Уже пыталась меня отравить с помощью Илтани, у которой мне удалось вырвать признание благодаря находчивости Атуты. Атута прирезала ту негодяйку, иначе еще неведомо чего от нее было бы ожидать. Похоже, Статира сумела подкупить кого-то из моих слуг, иначе как скорпион попал бы на мое ложе?
Атута, присутствующая при этом разговоре, сказала:
– Госпожа, мы с Артасиром рано или поздно выследим того, кого смогла подкупить Статира.
– Кто знает, что ей еще взбредет в голову, – мрачно промолвила Атосса, – лучше сделать это побыстрее. Хотя, я думаю, самое верное – это вырвать зло с корнем. Вернее, вырвать сам корень зла.
– Что ты имеешь в виду, о госпожа? – испуганно пролепетал Артасир, догадываясь подспудно, на что намекает царица, но еще не желая верить в это.
– Необходимо убить Статиру, – непреклонным тоном заявила Атосса. – Причем убить так, чтобы это было похоже на смертельную болезнь либо на несчастный случай.
Атута восприняла слова Атоссы с невозмутимым спокойствием, – Артасир же принялся жаловаться царице на свои больные ноги, слабое зрение, одышку, на то, что ему в шестьдесят лет не под силу заниматься такими делами.
– Но никому другому я не могу довериться, только вам двоим, – с грустью промолвила Атосса.
– Это, конечно, большая честь для нас с Атутой – такое доверие, – сказал Артасир, – но эта честь чревата для нас самыми печальными последствиями. Госпожа, лучше бы в отсутствие Дария не трогать Статиру. Гобрий, ее отец, сейчас всесилен, и в его власти разыскать и покарать убийц дочери, как бы знатны те ни были.

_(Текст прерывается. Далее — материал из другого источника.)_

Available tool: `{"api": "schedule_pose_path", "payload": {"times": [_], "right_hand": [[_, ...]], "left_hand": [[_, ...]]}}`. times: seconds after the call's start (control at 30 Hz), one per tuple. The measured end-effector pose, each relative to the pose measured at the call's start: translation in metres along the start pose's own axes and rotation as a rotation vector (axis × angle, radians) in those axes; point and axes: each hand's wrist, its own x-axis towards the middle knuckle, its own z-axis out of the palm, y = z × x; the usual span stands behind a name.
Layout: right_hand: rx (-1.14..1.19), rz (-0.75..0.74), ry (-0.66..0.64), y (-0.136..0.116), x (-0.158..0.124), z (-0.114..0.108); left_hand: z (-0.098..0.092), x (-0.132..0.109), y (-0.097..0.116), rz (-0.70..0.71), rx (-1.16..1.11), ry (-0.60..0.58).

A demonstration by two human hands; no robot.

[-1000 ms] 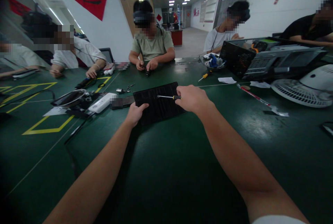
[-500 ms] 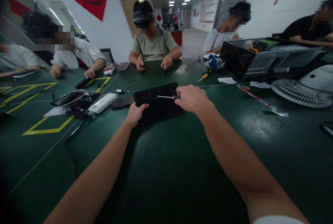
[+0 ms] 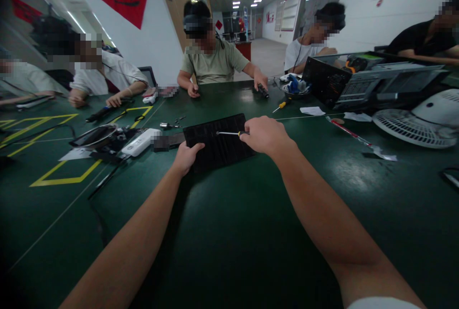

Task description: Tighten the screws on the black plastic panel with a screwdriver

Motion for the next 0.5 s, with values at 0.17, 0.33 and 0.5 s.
{"api": "schedule_pose_path", "payload": {"times": [0.17,0.33,0.5], "right_hand": [[0.011,0.017,-0.019,0.0000,0.0008,0.0003],[0.011,0.010,-0.043,0.0010,0.0025,0.0028],[0.014,0.024,-0.039,0.0006,0.0023,0.0029]], "left_hand": [[-0.0001,0.0005,-0.0016,0.011,0.007,0.000],[0.0007,-0.0007,0.0000,0.018,0.012,0.009],[0.0009,-0.0024,0.0028,0.021,0.011,0.015]]}}
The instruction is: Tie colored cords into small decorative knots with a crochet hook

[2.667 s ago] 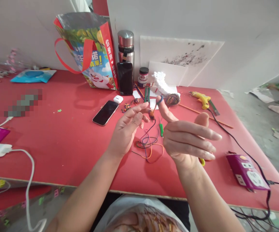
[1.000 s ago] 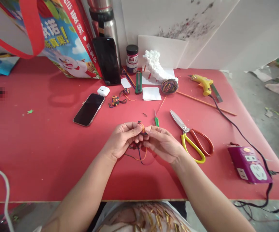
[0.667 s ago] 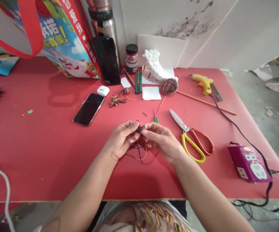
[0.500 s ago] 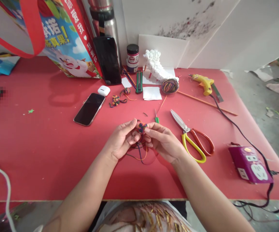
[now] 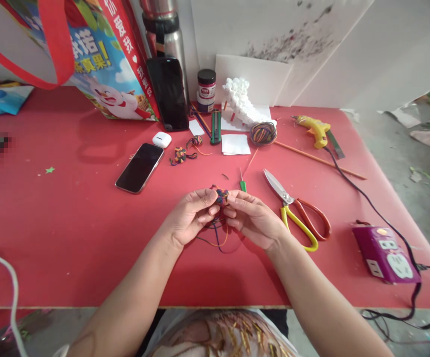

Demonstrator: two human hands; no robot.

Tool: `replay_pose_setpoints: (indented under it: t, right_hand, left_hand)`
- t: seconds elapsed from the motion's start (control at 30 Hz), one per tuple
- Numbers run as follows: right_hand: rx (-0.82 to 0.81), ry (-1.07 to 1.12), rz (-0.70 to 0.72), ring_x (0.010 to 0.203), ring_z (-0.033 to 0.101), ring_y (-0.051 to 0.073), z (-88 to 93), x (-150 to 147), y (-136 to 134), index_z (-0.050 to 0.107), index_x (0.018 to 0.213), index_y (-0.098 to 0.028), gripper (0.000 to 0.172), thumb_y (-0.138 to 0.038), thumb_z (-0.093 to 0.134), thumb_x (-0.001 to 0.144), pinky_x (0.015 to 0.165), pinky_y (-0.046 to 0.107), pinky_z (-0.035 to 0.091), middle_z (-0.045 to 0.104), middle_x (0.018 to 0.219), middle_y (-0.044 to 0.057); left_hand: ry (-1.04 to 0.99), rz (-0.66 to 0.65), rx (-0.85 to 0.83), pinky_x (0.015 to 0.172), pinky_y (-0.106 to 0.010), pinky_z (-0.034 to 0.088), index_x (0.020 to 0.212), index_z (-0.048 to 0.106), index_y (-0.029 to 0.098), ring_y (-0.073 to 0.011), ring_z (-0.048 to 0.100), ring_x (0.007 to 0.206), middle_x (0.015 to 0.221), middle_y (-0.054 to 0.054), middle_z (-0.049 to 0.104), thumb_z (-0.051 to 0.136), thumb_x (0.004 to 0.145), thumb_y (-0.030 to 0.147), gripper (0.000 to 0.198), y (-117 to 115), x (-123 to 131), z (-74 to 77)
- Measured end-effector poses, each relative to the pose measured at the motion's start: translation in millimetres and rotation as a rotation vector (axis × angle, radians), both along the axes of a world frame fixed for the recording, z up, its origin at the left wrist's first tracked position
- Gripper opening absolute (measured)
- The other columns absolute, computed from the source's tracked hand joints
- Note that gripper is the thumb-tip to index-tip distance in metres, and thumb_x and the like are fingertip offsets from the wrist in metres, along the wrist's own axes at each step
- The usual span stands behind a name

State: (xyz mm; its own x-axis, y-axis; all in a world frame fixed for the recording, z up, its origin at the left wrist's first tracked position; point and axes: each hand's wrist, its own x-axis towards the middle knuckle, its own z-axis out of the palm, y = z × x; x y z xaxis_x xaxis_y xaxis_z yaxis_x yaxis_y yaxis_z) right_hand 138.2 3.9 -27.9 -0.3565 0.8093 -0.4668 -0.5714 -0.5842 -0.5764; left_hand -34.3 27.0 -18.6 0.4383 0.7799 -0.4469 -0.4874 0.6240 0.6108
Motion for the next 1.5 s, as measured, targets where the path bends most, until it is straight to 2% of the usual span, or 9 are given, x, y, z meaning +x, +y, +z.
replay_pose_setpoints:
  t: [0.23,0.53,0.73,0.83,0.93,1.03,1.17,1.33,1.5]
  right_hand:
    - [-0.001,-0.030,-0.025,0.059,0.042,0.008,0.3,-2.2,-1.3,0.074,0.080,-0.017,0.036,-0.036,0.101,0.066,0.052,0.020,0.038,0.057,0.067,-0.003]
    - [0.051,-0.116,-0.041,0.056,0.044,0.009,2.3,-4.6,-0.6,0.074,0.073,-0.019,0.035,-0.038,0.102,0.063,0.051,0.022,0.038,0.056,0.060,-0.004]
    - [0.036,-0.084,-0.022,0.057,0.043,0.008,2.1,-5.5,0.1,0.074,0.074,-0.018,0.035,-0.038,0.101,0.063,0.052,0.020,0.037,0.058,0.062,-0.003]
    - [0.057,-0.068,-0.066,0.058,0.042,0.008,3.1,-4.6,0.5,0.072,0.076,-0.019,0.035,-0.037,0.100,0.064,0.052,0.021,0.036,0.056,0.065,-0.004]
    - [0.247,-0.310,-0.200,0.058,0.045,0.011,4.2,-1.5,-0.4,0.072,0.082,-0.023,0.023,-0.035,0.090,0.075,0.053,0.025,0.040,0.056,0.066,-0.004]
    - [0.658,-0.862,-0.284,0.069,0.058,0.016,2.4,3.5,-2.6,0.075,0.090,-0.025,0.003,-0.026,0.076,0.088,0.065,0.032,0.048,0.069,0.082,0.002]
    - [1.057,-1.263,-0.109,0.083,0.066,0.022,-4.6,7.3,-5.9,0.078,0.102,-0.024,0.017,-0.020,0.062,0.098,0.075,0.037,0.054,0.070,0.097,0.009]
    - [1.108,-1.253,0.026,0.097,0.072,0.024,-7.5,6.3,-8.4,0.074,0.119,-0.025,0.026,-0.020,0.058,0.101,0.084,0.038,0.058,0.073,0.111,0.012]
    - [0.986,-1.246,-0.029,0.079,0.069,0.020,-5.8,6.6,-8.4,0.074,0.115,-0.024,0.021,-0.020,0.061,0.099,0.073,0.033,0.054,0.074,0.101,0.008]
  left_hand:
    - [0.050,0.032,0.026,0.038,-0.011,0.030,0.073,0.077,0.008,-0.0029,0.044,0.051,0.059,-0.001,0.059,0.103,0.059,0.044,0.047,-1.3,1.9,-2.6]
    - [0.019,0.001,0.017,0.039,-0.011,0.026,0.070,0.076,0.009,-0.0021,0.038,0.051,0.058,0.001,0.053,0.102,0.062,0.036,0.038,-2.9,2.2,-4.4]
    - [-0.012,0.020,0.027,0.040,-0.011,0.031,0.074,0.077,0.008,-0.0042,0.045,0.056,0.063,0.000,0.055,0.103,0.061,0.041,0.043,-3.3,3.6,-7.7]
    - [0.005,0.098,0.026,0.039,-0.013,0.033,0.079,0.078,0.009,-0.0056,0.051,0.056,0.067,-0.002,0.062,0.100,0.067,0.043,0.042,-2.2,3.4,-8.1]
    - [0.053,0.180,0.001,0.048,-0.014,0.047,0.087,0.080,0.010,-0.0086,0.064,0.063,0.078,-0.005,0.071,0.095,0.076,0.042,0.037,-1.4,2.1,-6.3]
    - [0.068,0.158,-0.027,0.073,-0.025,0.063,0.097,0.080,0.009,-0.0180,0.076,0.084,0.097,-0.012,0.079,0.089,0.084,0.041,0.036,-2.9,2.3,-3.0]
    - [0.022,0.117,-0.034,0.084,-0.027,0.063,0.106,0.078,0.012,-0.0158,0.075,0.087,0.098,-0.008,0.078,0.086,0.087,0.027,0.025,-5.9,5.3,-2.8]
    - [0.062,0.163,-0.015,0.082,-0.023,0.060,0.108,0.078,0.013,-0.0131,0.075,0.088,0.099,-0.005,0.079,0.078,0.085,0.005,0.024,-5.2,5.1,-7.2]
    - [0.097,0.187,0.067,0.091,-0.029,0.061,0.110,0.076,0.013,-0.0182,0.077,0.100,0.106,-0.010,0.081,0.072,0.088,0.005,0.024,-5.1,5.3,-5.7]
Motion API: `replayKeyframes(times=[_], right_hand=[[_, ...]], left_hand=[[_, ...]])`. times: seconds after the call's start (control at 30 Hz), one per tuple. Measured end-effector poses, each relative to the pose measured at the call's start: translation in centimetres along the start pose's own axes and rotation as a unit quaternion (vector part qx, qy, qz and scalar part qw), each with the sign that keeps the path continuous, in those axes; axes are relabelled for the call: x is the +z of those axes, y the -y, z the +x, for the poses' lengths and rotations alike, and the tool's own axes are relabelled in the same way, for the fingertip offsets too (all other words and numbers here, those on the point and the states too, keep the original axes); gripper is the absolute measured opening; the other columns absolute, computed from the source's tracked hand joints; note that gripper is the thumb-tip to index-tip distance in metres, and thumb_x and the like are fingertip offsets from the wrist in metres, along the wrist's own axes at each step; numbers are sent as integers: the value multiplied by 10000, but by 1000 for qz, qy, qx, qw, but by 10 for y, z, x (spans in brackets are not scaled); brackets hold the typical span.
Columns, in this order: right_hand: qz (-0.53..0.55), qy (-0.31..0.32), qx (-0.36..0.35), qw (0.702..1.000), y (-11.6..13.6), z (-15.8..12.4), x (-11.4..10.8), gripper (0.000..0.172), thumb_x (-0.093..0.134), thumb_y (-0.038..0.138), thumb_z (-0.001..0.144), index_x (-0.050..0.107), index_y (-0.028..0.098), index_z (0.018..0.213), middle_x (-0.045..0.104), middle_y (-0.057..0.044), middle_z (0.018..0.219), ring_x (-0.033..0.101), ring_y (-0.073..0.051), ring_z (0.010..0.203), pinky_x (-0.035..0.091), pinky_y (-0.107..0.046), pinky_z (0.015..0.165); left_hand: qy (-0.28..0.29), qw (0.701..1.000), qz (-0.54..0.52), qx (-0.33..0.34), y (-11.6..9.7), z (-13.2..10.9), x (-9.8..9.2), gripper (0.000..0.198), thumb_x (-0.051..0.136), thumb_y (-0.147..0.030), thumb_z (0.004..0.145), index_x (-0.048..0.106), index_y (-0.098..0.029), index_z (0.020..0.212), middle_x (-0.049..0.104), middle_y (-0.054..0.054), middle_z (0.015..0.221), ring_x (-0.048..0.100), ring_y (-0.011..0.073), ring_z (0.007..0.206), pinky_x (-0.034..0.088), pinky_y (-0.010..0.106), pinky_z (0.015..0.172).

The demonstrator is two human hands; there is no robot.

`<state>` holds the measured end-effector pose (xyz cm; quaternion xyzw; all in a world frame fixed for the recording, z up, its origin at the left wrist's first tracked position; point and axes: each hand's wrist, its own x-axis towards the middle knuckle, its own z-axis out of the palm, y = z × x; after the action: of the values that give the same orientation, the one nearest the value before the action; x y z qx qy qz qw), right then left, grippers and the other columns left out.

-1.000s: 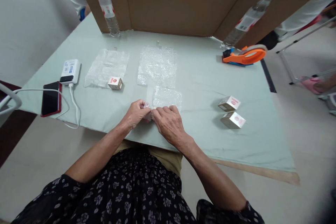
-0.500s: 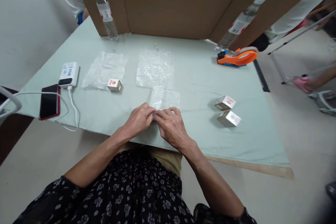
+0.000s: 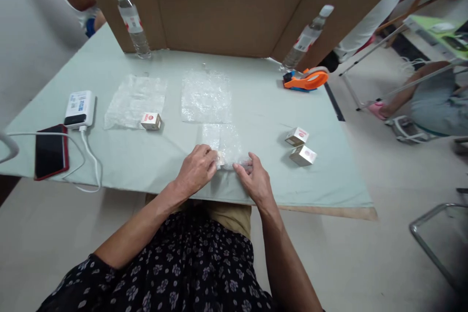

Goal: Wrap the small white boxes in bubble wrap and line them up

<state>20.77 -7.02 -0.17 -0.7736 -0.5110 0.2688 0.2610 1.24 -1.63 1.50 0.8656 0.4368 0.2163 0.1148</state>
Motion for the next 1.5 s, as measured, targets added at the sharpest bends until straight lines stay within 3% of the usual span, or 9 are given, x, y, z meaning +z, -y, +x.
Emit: replayKeyframes(times=[0.2, 0.3, 0.37, 0.5, 0.77, 1.03, 1.3, 1.4, 1.5], right_hand=[[28, 2, 23, 999, 11, 22, 12, 805, 664, 545, 728, 505, 81, 1367, 708, -143, 1034, 657, -274, 943, 496, -365, 837], [18, 1, -1, 1000, 13, 30, 17, 518, 659, 504, 717, 661, 136, 1081, 703, -73, 828, 630, -223, 773, 472, -313, 719], [-6, -5, -22, 1000, 17, 31, 19, 312, 627, 479, 726, 664, 179, 802, 656, -30, 687, 565, -184, 653, 423, -284, 634], [-21, -38, -41, 998, 29, 29, 19, 230, 582, 406, 733, 561, 213, 610, 575, 10, 573, 478, -148, 568, 359, -264, 579], [148, -16, -53, 987, 49, 14, 20, 256, 541, 416, 793, 619, 190, 702, 612, 8, 586, 527, -142, 546, 396, -256, 564], [63, -42, -136, 988, 47, -3, 24, 236, 522, 353, 886, 696, 195, 873, 713, -37, 753, 609, -159, 650, 461, -269, 649], [62, -54, -184, 979, 44, -8, 28, 234, 508, 290, 905, 709, 182, 954, 730, -71, 880, 643, -174, 743, 505, -292, 732], [52, -6, -198, 979, 46, -7, 21, 257, 502, 269, 898, 717, 188, 1014, 735, -82, 948, 655, -183, 788, 514, -303, 772], [69, 86, -215, 970, 44, -2, 7, 296, 480, 256, 914, 716, 199, 1084, 736, -73, 999, 668, -193, 876, 522, -323, 832]], left_hand=[[38, 998, 46, 4, -2, 4, -5, 155, 556, -143, 877, 687, -171, 955, 631, 95, 996, 550, 240, 938, 502, 378, 844], [64, 997, 43, -5, -4, 6, -7, 172, 549, -124, 874, 690, -165, 964, 622, 101, 1018, 553, 236, 959, 507, 367, 858], [78, 996, 38, -14, -5, 6, -8, 180, 536, -126, 885, 687, -163, 975, 614, 104, 1034, 556, 233, 975, 514, 358, 861], [104, 993, 39, -34, -9, 8, -8, 184, 521, -130, 896, 679, -165, 984, 599, 108, 1060, 563, 232, 996, 527, 350, 852], [147, 986, 50, -59, -14, 14, -12, 208, 487, -127, 908, 677, -162, 985, 591, 112, 1089, 584, 226, 999, 541, 337, 822], [132, 989, 15, -65, -11, 13, -9, 195, 497, -121, 900, 672, -165, 974, 584, 104, 1062, 578, 212, 973, 539, 333, 834], [112, 991, -5, -73, -11, 12, -6, 169, 514, -127, 894, 660, -175, 965, 579, 87, 1052, 571, 198, 991, 529, 313, 865], [121, 990, -17, -72, -9, 13, -5, 156, 511, -144, 895, 652, -174, 952, 584, 85, 1027, 579, 199, 967, 531, 315, 856], [107, 990, -60, -65, -2, 13, -1, 170, 508, -139, 873, 639, -175, 975, 595, 78, 1018, 583, 204, 990, 528, 334, 882]])
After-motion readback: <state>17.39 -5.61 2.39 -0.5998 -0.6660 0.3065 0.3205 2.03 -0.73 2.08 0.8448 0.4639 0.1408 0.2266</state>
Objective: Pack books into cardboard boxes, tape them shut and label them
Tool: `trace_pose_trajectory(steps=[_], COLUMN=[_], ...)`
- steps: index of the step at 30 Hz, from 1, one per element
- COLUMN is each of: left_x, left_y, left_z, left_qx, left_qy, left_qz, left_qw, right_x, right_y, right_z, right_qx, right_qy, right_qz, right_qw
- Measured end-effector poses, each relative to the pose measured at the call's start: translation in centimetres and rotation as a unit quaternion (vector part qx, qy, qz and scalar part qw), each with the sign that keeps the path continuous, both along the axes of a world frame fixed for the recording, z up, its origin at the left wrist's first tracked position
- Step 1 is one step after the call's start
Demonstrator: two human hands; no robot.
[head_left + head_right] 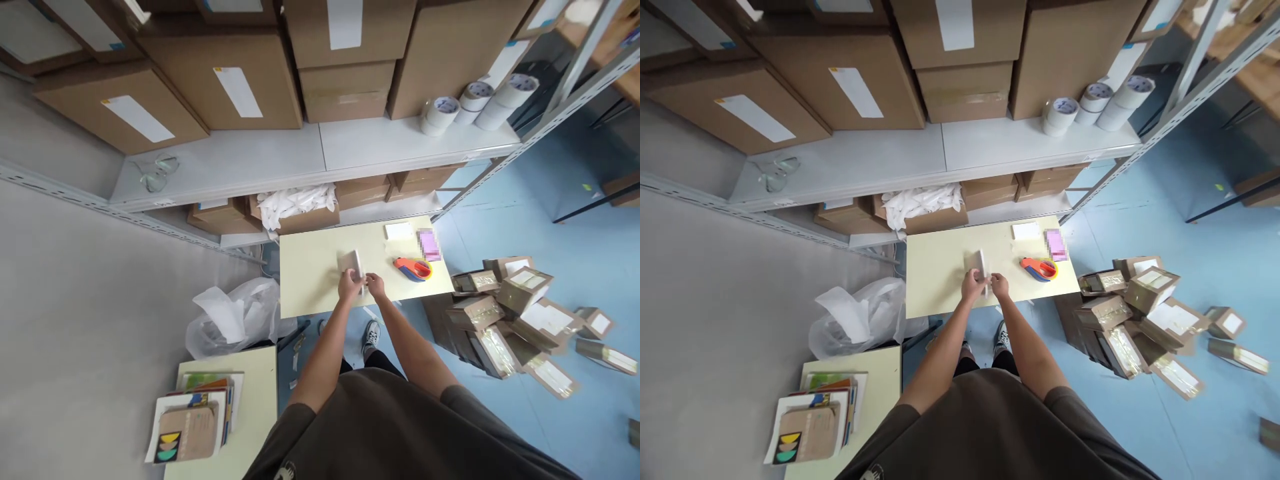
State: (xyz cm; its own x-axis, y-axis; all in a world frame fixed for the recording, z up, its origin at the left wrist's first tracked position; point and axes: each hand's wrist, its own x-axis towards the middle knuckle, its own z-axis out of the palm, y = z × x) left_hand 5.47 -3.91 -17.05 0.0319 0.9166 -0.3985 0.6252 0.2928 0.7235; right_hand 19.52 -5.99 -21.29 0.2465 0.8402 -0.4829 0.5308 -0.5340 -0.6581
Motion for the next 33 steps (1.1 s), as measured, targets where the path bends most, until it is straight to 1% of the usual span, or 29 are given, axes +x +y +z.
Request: trace_pose_trajectory(steps=[2,4,6,8,10,12,14,15,17,18,21,23,25,28,33], left_x=[2.3,3.7,4.0,3.4,1.9,0.1,-1.8,-2.6,-3.9,-4.5,-6.3,-7.8,-9.9,-13.7,-20.3], left_y=[-0.7,-1.4,-1.6,-1.6,-1.5,-1.4,-1.4,-1.5,-1.5,-1.4,-0.7,0.0,0.8,2.3,5.1], left_z=[-0.8,-1.6,-2.1,-2.3,-2.3,-2.3,-2.2,-2.2,-2.1,-2.1,-2.1,-2.4,-2.9,-4.1,-6.3], left_qx=[-0.006,-0.005,-0.002,0.005,0.019,0.013,-0.028,-0.054,-0.09,-0.094,-0.079,-0.068,-0.062,-0.038,0.005], left_qy=[0.019,0.038,0.028,-0.013,-0.046,-0.059,-0.102,-0.141,-0.219,-0.247,-0.278,-0.283,-0.286,-0.285,-0.248], left_qz=[-0.054,-0.087,-0.08,-0.049,-0.002,0.069,0.134,0.153,0.16,0.161,0.168,0.175,0.185,0.199,0.22], left_qw=[0.998,0.995,0.996,0.999,0.999,0.996,0.985,0.977,0.958,0.951,0.942,0.941,0.938,0.937,0.943], right_x=[2.2,3.6,4.4,4.4,4.1,3.6,3.2,3.0,2.6,2.3,0.8,-0.9,-3.0,-6.7,-13.2], right_y=[-1.7,-3.0,-3.5,-3.4,-2.9,-2.4,-2.1,-2.1,-2.0,-1.9,-1.2,-0.2,1.2,3.9,8.6], right_z=[-0.1,-0.3,-0.6,-1.0,-1.4,-1.7,-1.8,-1.9,-1.7,-1.6,-1.3,-1.1,-1.0,-0.9,-0.4], right_qx=[0.015,0.036,0.048,0.049,0.043,0.033,0.02,0.015,0.011,0.011,0.006,-0.001,-0.003,-0.005,-0.009], right_qy=[0.0,0.032,0.081,0.123,0.157,0.178,0.193,0.202,0.227,0.241,0.279,0.295,0.304,0.316,0.333], right_qz=[-0.065,-0.102,-0.094,-0.074,-0.068,-0.078,-0.094,-0.1,-0.107,-0.109,-0.106,-0.098,-0.089,-0.076,-0.033], right_qw=[0.998,0.994,0.991,0.988,0.984,0.98,0.976,0.974,0.968,0.964,0.954,0.951,0.948,0.946,0.942])
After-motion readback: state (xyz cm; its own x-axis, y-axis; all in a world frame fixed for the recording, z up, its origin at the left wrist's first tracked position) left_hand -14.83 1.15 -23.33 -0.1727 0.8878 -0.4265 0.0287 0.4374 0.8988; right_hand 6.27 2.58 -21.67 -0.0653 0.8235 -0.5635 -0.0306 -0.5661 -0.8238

– Потому-то и следует убить Статиру без крови и шума, – упрямо проговорила Атосса, – и непременно без всякого яда. Подумайте, как это сделать. – Атосса помолчала и добавила, глядя на евнуха и служанку: – Если, конечно, вам дорога моя жизнь.
– Твоя жизнь, госпожа – это и наша жизнь, – сказала Атута. – Мы служим тебе, и значит столь же ненавистны Статире.